• Given information:
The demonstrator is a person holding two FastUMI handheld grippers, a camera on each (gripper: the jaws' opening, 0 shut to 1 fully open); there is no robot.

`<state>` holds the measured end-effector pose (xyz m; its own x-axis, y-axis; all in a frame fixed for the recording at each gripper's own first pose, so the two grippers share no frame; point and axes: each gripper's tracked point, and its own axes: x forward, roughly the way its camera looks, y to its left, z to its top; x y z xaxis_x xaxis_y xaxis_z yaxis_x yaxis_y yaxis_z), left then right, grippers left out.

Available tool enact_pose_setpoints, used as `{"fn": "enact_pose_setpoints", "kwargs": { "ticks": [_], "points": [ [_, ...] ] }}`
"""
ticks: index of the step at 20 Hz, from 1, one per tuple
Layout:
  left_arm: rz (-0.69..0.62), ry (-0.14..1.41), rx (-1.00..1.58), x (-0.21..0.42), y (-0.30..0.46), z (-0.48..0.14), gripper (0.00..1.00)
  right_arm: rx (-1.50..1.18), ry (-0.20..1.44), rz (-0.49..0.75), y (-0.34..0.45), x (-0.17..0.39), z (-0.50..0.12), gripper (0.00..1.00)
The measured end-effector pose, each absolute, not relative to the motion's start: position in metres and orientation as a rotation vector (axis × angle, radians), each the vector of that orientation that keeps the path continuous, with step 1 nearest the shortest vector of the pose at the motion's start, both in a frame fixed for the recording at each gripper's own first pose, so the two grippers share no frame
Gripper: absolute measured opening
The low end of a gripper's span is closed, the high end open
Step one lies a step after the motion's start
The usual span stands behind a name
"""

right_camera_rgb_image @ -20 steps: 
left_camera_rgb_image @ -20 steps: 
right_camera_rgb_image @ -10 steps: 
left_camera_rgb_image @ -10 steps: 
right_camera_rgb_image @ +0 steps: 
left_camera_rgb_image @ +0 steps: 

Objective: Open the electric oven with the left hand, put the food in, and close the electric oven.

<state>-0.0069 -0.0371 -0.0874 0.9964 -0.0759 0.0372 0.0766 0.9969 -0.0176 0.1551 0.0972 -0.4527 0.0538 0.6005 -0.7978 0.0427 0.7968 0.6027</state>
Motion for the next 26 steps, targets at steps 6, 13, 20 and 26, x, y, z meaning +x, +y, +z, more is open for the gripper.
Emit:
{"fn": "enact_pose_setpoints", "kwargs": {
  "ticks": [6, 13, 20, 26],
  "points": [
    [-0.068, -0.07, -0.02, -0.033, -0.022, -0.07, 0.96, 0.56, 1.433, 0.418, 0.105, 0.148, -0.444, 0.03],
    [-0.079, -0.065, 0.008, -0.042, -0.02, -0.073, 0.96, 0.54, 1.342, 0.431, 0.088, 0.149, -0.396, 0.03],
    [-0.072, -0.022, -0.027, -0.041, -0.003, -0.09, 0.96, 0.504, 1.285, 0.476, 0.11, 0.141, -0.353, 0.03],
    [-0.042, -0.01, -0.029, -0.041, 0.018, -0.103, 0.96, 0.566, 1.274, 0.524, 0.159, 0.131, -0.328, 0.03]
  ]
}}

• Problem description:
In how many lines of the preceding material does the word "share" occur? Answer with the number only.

• Worked solution:
2